Overcoming Empathy Fatigue

How to re-engage with the loss of compassion.

Key points

  • Empathy fatigue is the brain's natural response to chronic external stress.
  • Exposure to graphic media news, even when subliminal, produces anxiety, depression, malaise, and fear.
  • Boundary setting is self-protective. It allows empathy to evolve. One boundary of self care is saying "no."
  • Recalling past moments when empathy was available to you, jogs the brain's memory and interrupts the fatigue.

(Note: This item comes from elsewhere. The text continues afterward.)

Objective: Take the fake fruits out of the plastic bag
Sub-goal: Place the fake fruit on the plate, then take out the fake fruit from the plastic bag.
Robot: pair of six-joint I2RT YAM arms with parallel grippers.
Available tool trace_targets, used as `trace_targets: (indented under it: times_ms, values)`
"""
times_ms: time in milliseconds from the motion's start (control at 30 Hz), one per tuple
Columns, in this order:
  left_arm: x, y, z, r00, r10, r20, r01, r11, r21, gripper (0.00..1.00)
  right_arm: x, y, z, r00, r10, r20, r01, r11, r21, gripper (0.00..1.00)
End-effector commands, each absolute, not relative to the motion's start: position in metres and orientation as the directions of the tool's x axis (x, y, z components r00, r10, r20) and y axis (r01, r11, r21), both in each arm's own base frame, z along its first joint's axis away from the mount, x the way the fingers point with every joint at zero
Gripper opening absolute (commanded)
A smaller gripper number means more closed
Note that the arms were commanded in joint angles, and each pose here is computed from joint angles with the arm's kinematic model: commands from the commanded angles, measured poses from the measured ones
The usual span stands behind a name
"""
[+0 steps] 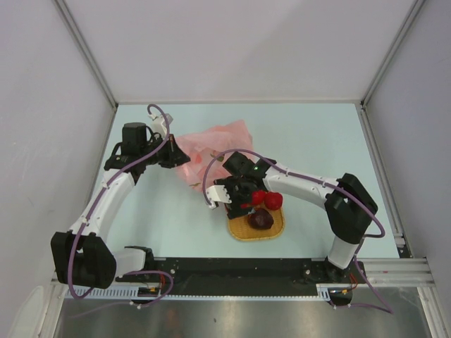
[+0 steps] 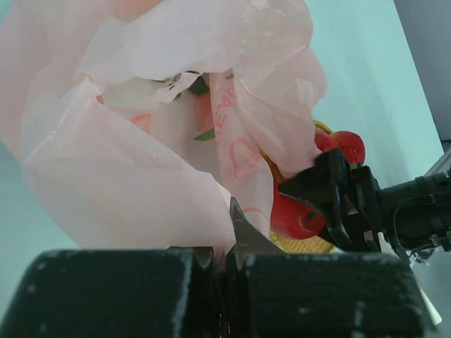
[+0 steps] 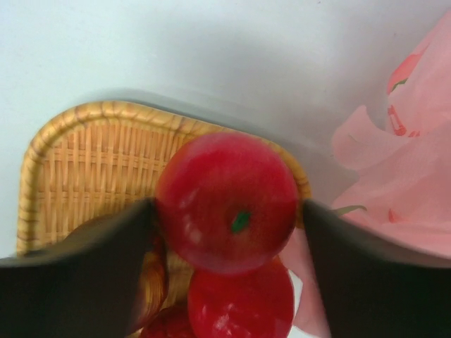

Let's just go through this one more time
I've nothing better to do with this life
Than this endless strife
The endless cries
All contrived
You're talking
Endless
Talking
Saying
Nothing

Matt Elliot, Compassion Fatigue

Empathy fatigue occurs after chronic exposure to the two T’s: tragedy and trauma. It shows up while in a long-term care-taking role, whether for a loved one or as a medical professional caring for those in need of medical and psychological interventions. Sherry Turkle, PhD also believes the loss of empathy may be due to technology. Clearly, the settings for its appearance are vast. How it shows up may be different for different people. A lack of empathy means it’s harder to connect to others emotionally, conversations and community are shunted because being cut off seems to be the brain's way of setting a boundary for the overwhelmed psyche that has nothing more to give.

Dr. Doty, a researcher and writer shares "that we seek consistency, calmness or an environment in which we know the rules. ...In uncertain situations, the illusion is broken and results in engagement of our sympathetic nervous system commonly known as our flight, fight or freeze response." Empathy is affected when the illusion of safety is fractured and the sense of internal balance is hijacked by external forces which cannot be controlled.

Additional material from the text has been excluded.